Sometimes it's as simple as overuse of antibiotics or doctors
who don't wash their hands. Others are more complex. For example
the hemorrhagic fevers appearing today in tropical Africa and
South America (Ebola, Lassa, Yellow River, Marburg disease) are
connected to the clearing of land, the elimination of snakes,
owls and jaguars who normally eat rodents and the development
of grain economies on which rodents thrive. Similarly the development
of large Southern cities provide the perfect breeding ground for
Aedes aegypti the mosquito which carries dengue and yellow fever
but is normally a poor competitor in tropical rainforest conditions
where more hardy breeds dominate. In the abandoned lots, puddles,
water barrels and old tires of tropical slums Aedes can thrive.
Even in the air-conditioned comfort of the modern hotel and office
block we have created the rare conditions (chlorinated high temperature)
in which the Legionnaire's Disease bacterium does well. Public-health
science needs to pay more attention to the vectors - such as the
mosquito, the rodent - of particular diseases and the 'spaces'
in our development models and medical practices in which they
may find a niche.
A new agenda
Today's public-health movement varies dramatically from the
wave of activism in the nineteenth and early twentieth centuries.

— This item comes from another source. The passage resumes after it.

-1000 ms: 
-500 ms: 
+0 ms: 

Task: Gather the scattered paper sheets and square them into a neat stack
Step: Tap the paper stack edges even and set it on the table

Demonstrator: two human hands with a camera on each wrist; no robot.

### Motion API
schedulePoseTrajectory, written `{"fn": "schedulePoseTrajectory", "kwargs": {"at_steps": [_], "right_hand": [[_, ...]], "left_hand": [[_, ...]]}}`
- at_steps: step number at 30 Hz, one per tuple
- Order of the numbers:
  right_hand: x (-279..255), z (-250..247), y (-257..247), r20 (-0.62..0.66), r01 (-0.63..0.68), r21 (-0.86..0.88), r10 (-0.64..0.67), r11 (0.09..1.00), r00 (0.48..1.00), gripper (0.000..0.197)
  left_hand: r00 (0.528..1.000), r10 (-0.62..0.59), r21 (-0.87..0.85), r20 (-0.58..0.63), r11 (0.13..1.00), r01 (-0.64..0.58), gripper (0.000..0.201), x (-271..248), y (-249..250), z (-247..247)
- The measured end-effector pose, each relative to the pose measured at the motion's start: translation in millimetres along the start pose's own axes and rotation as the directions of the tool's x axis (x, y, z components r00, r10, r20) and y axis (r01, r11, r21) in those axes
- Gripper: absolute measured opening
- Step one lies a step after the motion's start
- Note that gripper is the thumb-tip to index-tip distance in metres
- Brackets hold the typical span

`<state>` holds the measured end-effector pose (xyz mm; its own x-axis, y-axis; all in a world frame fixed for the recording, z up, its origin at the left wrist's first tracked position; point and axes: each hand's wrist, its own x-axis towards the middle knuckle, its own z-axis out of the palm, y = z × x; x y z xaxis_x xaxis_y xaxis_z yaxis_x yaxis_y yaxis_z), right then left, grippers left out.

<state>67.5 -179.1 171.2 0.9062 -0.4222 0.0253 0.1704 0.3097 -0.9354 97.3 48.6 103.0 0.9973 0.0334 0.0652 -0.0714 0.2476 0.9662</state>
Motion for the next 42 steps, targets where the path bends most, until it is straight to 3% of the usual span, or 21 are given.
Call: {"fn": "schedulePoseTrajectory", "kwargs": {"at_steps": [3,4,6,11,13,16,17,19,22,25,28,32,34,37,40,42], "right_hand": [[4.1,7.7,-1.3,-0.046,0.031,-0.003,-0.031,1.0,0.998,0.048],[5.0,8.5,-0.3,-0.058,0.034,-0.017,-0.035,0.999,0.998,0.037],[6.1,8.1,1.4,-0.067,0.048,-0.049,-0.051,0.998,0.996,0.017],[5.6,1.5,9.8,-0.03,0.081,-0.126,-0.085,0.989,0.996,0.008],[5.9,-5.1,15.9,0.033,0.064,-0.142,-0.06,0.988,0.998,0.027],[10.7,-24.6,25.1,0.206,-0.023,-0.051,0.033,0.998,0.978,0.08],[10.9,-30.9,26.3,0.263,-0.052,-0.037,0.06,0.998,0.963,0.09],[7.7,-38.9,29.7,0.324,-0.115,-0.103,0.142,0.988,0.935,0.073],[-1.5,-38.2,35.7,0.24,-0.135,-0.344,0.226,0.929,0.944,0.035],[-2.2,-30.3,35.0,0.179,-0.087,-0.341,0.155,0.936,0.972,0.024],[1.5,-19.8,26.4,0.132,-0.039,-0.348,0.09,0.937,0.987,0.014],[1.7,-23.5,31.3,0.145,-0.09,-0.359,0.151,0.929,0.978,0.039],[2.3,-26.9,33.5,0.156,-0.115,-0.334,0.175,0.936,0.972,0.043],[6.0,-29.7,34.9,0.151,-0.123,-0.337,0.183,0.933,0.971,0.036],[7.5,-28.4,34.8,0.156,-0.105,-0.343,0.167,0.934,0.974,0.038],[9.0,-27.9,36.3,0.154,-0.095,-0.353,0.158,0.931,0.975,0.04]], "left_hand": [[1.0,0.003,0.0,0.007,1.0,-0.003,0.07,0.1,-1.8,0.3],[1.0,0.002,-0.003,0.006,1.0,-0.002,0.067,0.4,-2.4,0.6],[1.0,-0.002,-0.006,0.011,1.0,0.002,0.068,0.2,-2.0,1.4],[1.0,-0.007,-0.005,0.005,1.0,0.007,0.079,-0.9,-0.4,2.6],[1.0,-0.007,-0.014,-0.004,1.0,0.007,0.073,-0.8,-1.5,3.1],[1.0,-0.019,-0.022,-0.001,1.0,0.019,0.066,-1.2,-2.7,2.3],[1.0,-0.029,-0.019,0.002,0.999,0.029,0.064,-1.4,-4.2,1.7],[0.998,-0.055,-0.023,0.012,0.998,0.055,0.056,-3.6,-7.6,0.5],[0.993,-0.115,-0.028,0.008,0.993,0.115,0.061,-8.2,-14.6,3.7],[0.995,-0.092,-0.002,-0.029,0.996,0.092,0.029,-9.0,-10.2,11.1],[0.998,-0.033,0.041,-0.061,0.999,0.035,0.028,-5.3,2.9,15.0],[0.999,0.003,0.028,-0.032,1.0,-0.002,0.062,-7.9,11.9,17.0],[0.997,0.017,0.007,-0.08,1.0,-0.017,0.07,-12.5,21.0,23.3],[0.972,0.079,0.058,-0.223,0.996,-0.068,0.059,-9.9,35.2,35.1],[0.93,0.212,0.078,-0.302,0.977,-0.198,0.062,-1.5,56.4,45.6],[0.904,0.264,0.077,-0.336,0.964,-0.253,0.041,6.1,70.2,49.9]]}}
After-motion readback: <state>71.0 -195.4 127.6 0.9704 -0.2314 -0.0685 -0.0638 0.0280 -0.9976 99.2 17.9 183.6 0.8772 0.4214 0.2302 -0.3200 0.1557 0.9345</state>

Then, the main emphasis was stopping contagion by altering the
conditions under which infectious disease spread. This is still
a crucial issue in the South where the basic necessities of clean
water and adequate food top the agenda. In the industrial world,
however, the main focus is dealing with chronic diseases (cancer,
heart ailments) and their causes. The modern environmental movement,
born in the crucible of 19605 discontent, is an important actor
in the field of public health. All of its main touchstones - opposition
to nuclear power, resistance to chemical pollution in general
and agro-chemicals in particular, advocacy of liveable cities,
concern over a deteriorating climate and getting the balance right
between humans and nature - are also key public health issues.
These are emerging as crucial issues in the South too, where
environmentalism links solidly to issues of social justice. As
we move into the 21st century there is an important coming together
of movements around a new environment- and equity-based public-health
agenda. Its scope is as broad as the diversity of issues it must
tackle. Public health is no longer the exclusive concern of a
few beleaguered government professionals but involves energy and
analysis coming from many quarters. There are workers concerned
with health and safety; NGOs committed to global equity; medical
practitioners who realize the limits of sophisticated medicine;
and advocates of alternative medicines and therapies. A common
thread of understanding is starting to bind such groupings together:
you cannot expect to be healthy if you live in an unhealthy society.